Adolescence is clearly a sensitive period for exposure to oral contraceptive hormones:

Critically, by indicating that women who had used OCs during adolescence were at heightened risk for depression in adulthood even when controlling for current OC use, our findings suggest that adolescence may represent a sensitive period during which the use of OCs could increase women’s likelihood to develop depression until years after first exposure. This interpretation is in accordance with the abundant evidence from animal models showing that gonadal hormones can cause long-lasting changes in brain and behaviour especially during critical developmental periods such as puberty/adolescence (Berenbaum & Beltz, 2011; Schulz et al., 2009).
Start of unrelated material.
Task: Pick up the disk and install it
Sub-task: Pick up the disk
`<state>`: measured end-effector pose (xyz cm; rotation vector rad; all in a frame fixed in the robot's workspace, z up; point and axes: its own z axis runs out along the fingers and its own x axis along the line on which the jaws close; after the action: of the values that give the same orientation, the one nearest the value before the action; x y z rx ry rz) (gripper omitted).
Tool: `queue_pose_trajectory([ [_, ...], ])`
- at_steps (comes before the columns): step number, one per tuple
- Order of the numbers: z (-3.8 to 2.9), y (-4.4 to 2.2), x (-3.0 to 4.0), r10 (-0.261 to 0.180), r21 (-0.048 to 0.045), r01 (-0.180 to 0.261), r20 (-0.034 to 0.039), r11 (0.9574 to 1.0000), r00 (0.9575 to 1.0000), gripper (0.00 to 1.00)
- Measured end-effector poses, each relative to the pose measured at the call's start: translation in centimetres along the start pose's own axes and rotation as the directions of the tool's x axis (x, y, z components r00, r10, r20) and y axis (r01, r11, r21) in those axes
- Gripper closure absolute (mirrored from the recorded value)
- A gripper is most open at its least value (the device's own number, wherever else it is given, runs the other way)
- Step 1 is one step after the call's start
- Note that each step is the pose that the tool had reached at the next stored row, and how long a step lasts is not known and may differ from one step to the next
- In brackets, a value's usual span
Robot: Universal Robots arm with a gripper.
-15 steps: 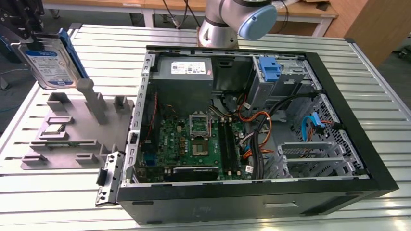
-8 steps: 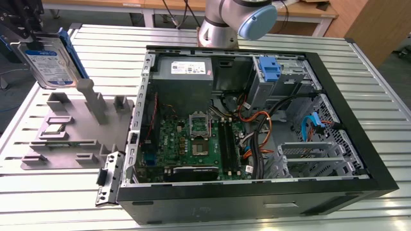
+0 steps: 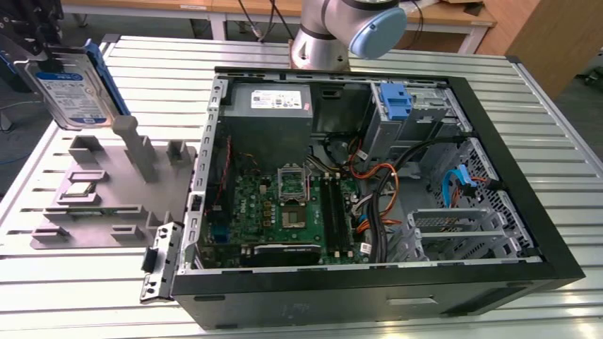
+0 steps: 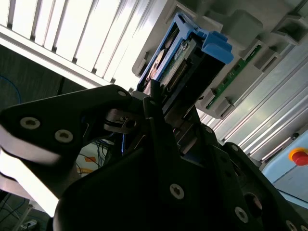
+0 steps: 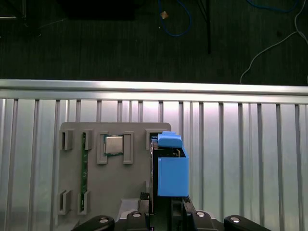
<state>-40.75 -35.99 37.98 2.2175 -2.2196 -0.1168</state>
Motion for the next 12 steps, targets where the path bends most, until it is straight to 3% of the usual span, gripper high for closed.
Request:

Urgent need for further insight

Additionally, the promotion of hypothyroidism by the blunt pituitary (TSH) suppression of oral contraceptives is an additional concern not addressed in this study. The hypothyroid effect on frontal lobe activation can also contribute to depression. The authors conclude:

In this study, we found that women who had used OCs during adolescence show an increased risk to have a depressive episode in adulthood, years after first exposure. Critically, these findings were not accounted for by a large number of third variables that have previously been used to explain observed relationships between OC use and depression.

While providing women of all ages with access to effective methods of birth control is and should continue to be a major global health priority (Temmerman, Khosla, Laski, Mathews, & Say, 2015), the presented findings reveal an urgent need for future studies to address whether there is indeed a causal link between use of OCs and other forms of hormonal contraception in adolescence and the risk of developing depression and other psychopathologies in the short and long terms.